PROMPT: Print, exactly and completely, the data that appears below.

RECORDED DATA:
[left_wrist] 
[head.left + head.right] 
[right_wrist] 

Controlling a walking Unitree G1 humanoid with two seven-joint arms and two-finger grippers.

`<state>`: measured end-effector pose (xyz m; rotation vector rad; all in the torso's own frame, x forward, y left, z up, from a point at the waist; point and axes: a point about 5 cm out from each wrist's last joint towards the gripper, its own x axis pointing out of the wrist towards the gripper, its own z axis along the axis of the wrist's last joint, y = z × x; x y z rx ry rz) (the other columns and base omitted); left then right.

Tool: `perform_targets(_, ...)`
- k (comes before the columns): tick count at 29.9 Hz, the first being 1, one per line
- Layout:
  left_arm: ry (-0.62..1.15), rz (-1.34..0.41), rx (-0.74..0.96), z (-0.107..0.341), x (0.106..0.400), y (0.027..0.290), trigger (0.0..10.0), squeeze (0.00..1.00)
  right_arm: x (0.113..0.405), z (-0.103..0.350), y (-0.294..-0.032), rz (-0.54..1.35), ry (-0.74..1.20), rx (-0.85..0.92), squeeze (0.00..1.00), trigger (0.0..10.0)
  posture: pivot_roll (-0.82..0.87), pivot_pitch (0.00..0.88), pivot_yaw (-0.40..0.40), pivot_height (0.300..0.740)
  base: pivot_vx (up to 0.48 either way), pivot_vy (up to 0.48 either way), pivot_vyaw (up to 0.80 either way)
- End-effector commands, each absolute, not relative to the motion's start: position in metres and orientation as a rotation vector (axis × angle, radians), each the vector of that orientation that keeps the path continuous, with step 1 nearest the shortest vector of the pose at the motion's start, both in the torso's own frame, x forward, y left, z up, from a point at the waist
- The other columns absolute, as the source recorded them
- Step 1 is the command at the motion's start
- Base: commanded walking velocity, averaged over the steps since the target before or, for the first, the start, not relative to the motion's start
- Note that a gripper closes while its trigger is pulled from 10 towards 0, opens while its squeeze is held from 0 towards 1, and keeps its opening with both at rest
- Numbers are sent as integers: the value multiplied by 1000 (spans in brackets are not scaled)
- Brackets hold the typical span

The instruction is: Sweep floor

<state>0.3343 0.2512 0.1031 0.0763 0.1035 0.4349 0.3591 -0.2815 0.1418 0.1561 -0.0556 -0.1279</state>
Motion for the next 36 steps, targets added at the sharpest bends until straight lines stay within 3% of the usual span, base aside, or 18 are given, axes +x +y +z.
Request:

OUTPUT OF THE EXERCISE:
[left_wrist] 
[head.left + head.right] 
[right_wrist] 

Controlling a walking Unitree G1 humanoid with two seven-joint arms and two-finger grippers.

`<state>`: measured end-effector pose (xyz m; rotation vector rad; all in the torso's own frame, x forward, y left, z up, from a point at the waist; point and axes: a point about 5 cm out from each wrist's last joint towards the gripper, its own x axis pointing out of the wrist towards the gripper, its own z axis along the axis of the wrist's last joint, y = z × x; x y z rx ry rz) (the other columns and base omitted); left then right.

Tool: `perform_targets(_, ...)`
- k (comes before the columns): tick count at 29.9 Hz, the first being 1, one per line
- Layout:
  left_arm: ry (-0.62..1.15), rz (-1.34..0.41), rx (-0.74..0.96), z (-0.107..0.341), x (0.106..0.400), y (0.027..0.290), trigger (0.0..10.0), squeeze (0.00..1.00)
  right_arm: x (0.113..0.405), z (-0.103..0.350), y (-0.294..-0.032), rz (-0.54..1.35), ry (-0.74..1.20), rx (-0.85..0.92), squeeze (0.00..1.00), trigger (0.0..10.0)
  posture: pivot_roll (-0.82..0.87), pivot_pitch (0.00..0.88), pivot_yaw (-0.40..0.40), pivot_height (0.300..0.740)
  base: pivot_vx (up to 0.48 either way), pivot_vy (up to 0.48 either way), pivot_vyaw (up to 0.80 either way)
- End-effector commands, each absolute, not relative to the motion's start: position in metres and orientation as a rotation vector (axis × angle, radians), each the vector of that orientation that keeps the path continuous, with step 1 nearest the shortest vector of the pose at the motion's start, both in the torso's own frame, x forward, y left, z up, from a point at the waist
- The other columns absolute, as the source recorded them
- Step 1 is the command at the motion's start
- Base: commanded walking velocity, averaged over the steps since the target before or, for the first, the start, not relative to the motion's start
- Note that a gripper closes while its trigger is pulled from 10 towards 0, opens while its squeeze is held from 0 towards 1, and keeps its opening with both at rest
- Numbers are sent as integers: the value multiplied by 1000 (spans in brackets are not scaled)
- Brackets hold the typical span

The instruction is: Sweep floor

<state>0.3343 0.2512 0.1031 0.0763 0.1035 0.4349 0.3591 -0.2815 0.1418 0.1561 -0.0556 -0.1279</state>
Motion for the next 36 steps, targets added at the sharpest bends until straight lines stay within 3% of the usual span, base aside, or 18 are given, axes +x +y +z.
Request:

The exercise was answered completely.